Je vois mon grand frère une fois
tous les deux ans mais à chaque fois il me parle d’une série qui rentre
immédiatement dans mon panthéon télévisuel. Il y a deux ans c’était
l’incroyable Seinfeld dont je possède
désormais l’intégrale en DVD et qui est devenu ma série préférée et à Noël
dernier c’était Eastbound & Down
ou Kenny Powers en français.
Si vous connaissez, et appréciez,
la série Vice Principals sortie en
2016, alors vous devriez adorer Eastbound
& Down. Les deux ont été créées par Jody Hill (Observe & Report) et Danny McBride (Pineapple express, Tropic thunder, This is the end), ce dernier
jouant le rôle principal dans les deux. Eastbound
& Down est également produite par Adam McKay et Will Ferrell, qui joue un
second rôle exquis, et comporte plusieurs caméos ou rôles récurrents de Seth
Rogen, Craig Robinson, Jason Sudeikis, Michael Pena ou Matthew McConaughey.
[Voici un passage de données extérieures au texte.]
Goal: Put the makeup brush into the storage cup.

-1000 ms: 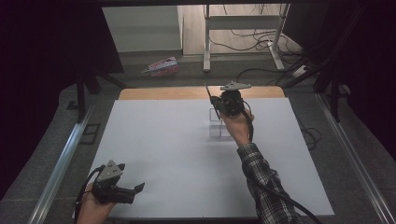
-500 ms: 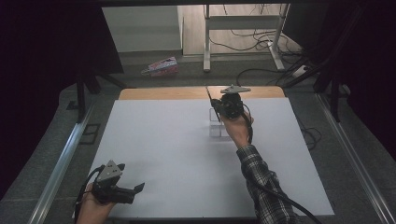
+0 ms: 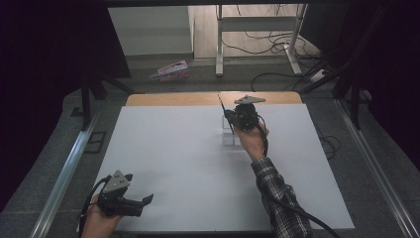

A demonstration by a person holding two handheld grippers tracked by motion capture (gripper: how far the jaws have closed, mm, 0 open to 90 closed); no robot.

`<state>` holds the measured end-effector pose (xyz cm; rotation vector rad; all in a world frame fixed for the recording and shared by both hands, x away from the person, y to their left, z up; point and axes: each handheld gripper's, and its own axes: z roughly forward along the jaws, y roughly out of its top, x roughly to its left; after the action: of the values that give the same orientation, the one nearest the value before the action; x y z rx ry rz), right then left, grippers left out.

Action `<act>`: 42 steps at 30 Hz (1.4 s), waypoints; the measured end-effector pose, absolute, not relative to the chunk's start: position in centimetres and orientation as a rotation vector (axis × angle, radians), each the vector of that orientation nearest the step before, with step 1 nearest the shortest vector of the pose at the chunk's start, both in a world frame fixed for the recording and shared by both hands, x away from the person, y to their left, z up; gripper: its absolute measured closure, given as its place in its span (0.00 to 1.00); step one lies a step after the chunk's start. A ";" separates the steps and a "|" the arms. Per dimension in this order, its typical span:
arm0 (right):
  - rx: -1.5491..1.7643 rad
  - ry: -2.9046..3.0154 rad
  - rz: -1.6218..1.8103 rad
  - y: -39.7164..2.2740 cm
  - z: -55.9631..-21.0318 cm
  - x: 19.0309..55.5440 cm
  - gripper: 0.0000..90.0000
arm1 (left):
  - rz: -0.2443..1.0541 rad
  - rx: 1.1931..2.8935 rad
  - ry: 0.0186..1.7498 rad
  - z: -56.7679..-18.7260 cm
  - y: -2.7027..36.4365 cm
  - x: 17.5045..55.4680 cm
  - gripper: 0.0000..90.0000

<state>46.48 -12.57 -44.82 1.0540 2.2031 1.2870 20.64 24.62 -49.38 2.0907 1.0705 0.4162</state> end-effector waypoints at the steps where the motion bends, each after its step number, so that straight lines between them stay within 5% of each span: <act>1: 1.054 2.203 1.288 -12.6 -44.9 46.5 0.95 | 0.416 2.091 1.070 -49.4 24.6 20.6 0.01; 14: 1.072 2.213 1.275 -12.8 -46.2 46.1 0.92 | 0.413 2.093 1.072 -49.4 24.6 20.7 0.01; 18: 1.088 2.171 1.298 -12.9 -45.8 46.0 0.61 | 0.413 2.096 1.071 -49.4 24.5 20.7 0.01; 25: 1.101 2.172 1.308 -12.4 -45.1 46.0 0.35 | 0.413 2.099 1.071 -49.4 24.5 20.7 0.01; 42: 1.098 2.193 1.325 -12.3 -44.6 45.9 0.15 | 0.416 2.101 1.072 -49.4 24.5 20.7 0.01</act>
<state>45.92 -12.29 -44.57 1.0979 2.1934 1.3248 20.68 24.49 -49.43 2.1012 1.0719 0.4157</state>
Tout cela pour dire que l’aspect comique est entre de bonnes mains. Si on ajoute
à tout ce beau monde le fait que la série est une production HBO, ça donne une
petite merveille.
Kenny Powers est un peu à
l'humour ce que Vic Mackey de The Shield est au genre policier: un personnage
borderline sans limites, testant constamment la capacité d'attraction /
répulsion du spectateur. Improbable gloire déchue du base-ball, Kenny Powers
est en effet un gros bâtard ventripotent, misogyne, raciste et imbu de lui-même
(« I'm Kenny Fucking Powers!!»).Si Eastbound & Down se démarque tout de
suite par son connard absolu de personnage principal, la liberté de ton générale
de la série surprend aussi. Diffusé sur HBO, elle ne se prive jamais de se
vautrer dans la vulgarité et la stupidité la plus édifiante, dans une débauche
constante de sexe, drogue et rock'n roll sudiste.
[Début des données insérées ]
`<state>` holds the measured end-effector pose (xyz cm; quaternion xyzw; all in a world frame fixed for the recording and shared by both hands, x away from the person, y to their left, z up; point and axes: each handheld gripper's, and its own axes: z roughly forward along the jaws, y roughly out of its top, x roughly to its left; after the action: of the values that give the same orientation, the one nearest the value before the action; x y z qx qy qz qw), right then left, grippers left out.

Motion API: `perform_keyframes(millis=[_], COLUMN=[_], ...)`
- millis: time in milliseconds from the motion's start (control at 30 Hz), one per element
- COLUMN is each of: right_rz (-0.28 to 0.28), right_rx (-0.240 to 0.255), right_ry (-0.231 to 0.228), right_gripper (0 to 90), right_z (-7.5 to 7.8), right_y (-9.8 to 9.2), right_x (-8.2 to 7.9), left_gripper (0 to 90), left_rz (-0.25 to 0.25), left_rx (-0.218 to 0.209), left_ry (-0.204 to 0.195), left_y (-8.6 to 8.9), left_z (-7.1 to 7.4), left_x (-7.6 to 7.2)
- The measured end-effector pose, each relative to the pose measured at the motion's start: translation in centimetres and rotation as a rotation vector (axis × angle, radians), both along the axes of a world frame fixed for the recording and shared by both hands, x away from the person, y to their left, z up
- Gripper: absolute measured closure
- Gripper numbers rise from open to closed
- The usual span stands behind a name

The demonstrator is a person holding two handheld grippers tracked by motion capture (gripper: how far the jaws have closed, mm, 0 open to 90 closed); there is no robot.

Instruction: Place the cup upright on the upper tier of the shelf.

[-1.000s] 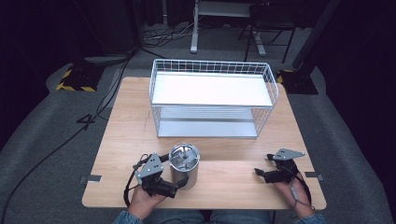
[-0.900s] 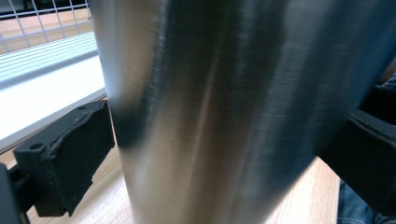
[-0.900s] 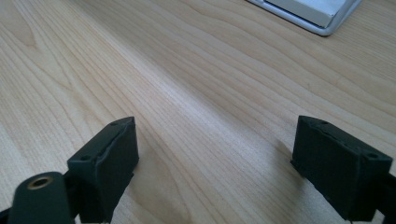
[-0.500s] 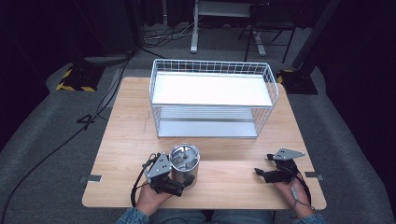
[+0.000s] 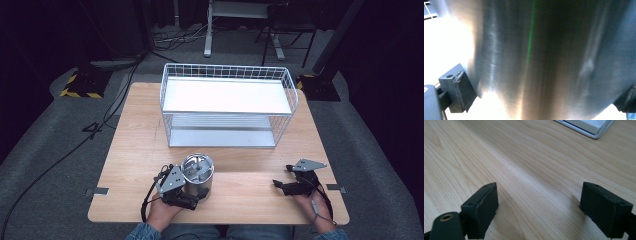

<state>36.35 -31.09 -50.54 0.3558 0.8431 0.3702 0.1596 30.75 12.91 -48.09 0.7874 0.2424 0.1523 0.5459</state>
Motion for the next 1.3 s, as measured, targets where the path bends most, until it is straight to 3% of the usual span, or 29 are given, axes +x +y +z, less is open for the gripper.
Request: perform_keyframes(millis=[433,467,800,867,967,1000,1100,1300], right_rz=[-0.002,-0.003,-0.004,-0.004,-0.004,-0.004,-0.004,-0.010], right_rx=[0.002,0.002,0.002,0.002,0.002,0.003,0.002,0.002], right_ry=[-0.001,-0.001,-0.002,-0.002,-0.002,-0.002,-0.003,-0.004], right_gripper=[16.0,16.1,16.1,16.1,16.2,16.2,16.2,16.2], right_z=[0.0,0.0,0.0,0.0,0.0,0.0,0.0,0.0], right_y=[0.0,0.0,0.0,0.0,0.0,0.0,0.0,0.0], right_x=[0.0,0.0,0.0,0.0,0.0,0.0,0.0,0.0], left_gripper=[3.8,3.8,3.8,3.9,3.8,3.8,3.8,3.8], left_rz=[0.026,0.031,0.031,0.029,0.029,0.030,0.030,0.023], left_rx=[0.041,0.042,0.017,0.016,0.025,0.032,0.020,0.017], left_ry=[0.023,0.013,0.065,0.073,0.068,0.061,0.067,0.054], left_y=[-0.2,-0.1,-0.2,-0.2,-0.2,-0.1,0.0,0.3], left_z=[0.9,1.5,4.8,6.1,6.8,7.7,8.3,11.4], left_x=[-0.3,-0.5,-0.4,-0.2,-0.1,0.0,0.1,0.9])
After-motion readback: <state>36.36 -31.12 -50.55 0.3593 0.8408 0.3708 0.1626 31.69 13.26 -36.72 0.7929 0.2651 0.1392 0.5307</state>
Mais le vrai tour de force des
créateurs de la série sera de dépasser ces limites pour livrer un portrait
humain de son personnage principal, tout en restant fidèle à sa stupidité de
départ. La mise en scène virtuose des deux réalisateurs attitrés, David Gorden
Green et Judy Hil, excelle ainsi à créer une ambiance troublante, trouvant un
ton unique entre rire gras, lyrisme, consternation et malaise existentiel. La
série tutoie à plusieurs reprises la grâce, achevant de rendre humain ce
personnage si détestable.
Si la série se démarque d’une
sitcom basique, c’est qu’elle attache une importance toute particulière à
l’évolution et à la maturité de son personnage principal. La série n’hésite par
exemple pas à tourner toute une saison au Mexique pour que le personnage de
Kenny Powers parte dans une quête existentielle déguisée en voyage
spirito-dépressif (mais toujours hilarant).
La musique est également
parfaitement choisie, le générique « I'm going down », toujours calqué sur un
arrêt sur image drolatique, ne fait d'ailleurs que mettre en emphase cette
chute annoncée qui n'en finit pas, les paroles sombres de Freddie King sur fond
de guitare endiablée illustrant à merveille le destin à trajectoire unique du
personnage. La B.O en général est d'ailleurs particulièrement soignée,
approfondissant le côté Amérique profonde de la série par un Rock bien sale et
rugueux. Presque constamment utilisée en décalage par rapport au personnage
principal, la musique apporte beaucoup, par exemple dans ce grand moment de
solitude lyrique qu'est la traversée en jet-ski d'un lac par Kenny, sur une
reprise grégorienne de The Sound of Silence de Simon & Garfunkel.
Si Eastbound & Down restera
dans les annales (hin hin), ce sera grâce au personnage culte de Kenny Powers,
qui porte sur ses épaules cette série hilarante, grasse mais irrémédiablement
humaine, qui négocie avec virtuosité ses ruptures de ton.